Ah, firstly, bless you NN for saying such kind things about me - that's made my evening :)
I'm no qualified specialist in PND - my experience is purely first hand as a mum. I think what you're trying to do is really good, the intention is fab, but I will just pass on some feedback from a focus group I set up on how to get the best from a group.
We made a decision that the group would be a self help community resource for mums to talk informally among ourselves about life experience but NOT to advise on anything medical. We have sought support from our Children's Centre and my HV also attends to offer signposting for mums who might benefit form extra help. We are very careful not to put ourselves in a position of authority given the vulnerable nature of mums and our lack of qualifications.

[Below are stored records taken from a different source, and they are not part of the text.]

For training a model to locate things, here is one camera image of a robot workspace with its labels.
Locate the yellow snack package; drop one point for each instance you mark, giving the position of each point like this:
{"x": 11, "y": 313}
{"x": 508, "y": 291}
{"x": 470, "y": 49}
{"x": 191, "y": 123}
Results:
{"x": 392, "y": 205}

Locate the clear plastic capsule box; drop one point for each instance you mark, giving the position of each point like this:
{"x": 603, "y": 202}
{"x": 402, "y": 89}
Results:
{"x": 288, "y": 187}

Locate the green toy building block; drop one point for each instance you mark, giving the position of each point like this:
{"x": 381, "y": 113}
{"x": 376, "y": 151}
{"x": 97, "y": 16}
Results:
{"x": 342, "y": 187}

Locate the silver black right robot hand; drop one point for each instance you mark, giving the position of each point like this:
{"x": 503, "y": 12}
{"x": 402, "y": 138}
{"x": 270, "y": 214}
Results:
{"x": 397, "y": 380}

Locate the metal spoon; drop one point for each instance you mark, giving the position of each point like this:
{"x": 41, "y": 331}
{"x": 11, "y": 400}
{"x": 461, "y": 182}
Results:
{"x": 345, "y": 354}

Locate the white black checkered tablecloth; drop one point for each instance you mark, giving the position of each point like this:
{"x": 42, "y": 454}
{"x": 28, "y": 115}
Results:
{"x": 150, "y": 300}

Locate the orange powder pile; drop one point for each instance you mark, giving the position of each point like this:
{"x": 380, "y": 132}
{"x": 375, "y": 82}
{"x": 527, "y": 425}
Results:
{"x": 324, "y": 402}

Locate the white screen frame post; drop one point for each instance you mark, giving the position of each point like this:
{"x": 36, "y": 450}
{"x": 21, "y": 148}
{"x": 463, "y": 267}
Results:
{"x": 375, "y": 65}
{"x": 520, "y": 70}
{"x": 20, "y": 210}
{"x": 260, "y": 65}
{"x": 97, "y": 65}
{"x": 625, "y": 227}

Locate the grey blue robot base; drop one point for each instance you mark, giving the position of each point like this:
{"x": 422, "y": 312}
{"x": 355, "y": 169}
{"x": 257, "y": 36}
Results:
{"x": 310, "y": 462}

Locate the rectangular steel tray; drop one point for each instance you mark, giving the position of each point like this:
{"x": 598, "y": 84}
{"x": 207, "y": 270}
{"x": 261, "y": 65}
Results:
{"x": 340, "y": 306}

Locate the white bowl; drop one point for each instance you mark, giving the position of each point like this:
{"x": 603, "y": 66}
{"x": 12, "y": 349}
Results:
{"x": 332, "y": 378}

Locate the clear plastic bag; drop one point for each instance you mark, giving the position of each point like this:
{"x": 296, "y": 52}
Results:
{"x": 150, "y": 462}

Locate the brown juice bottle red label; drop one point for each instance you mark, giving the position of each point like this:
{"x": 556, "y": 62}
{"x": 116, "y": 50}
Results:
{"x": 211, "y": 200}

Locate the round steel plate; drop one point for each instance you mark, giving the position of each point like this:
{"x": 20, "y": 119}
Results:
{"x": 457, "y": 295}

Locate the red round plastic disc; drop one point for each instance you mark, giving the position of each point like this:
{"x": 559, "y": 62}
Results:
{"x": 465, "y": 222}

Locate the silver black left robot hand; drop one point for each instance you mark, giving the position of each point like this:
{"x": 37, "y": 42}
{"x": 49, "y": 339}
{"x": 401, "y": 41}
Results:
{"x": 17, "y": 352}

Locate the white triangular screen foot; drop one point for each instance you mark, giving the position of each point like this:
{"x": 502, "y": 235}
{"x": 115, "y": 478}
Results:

We did consider having a mental health professional present and we may still have one as a visiting speaker but we agreed the group wasn't intended as medical intervention but as a support resource for isolated mums who simply could go somewhere on a regular basis to meet like-minded mums.
As for childcare - we encourage mums (and dads) to bring babies/toddlers with them as we think the interaction between parents and children is a fundamental part of PND - and the early years co-ordinator who has helped me to devise a potential programme of guest speakers, is qualified to provide activities for the little ones.
There are lots of groups out there - with lots of different formats - each with their own merits. Just be careful you're not making yourself (and others) vulnerable by trying to be advisory rather than simply being yourself (a mum with valuable first hand experience of the horrors of PND).
Hope that helps. Take care and good luck.
ps. my job really isn't that high powered - I've clearly bigged myself up!!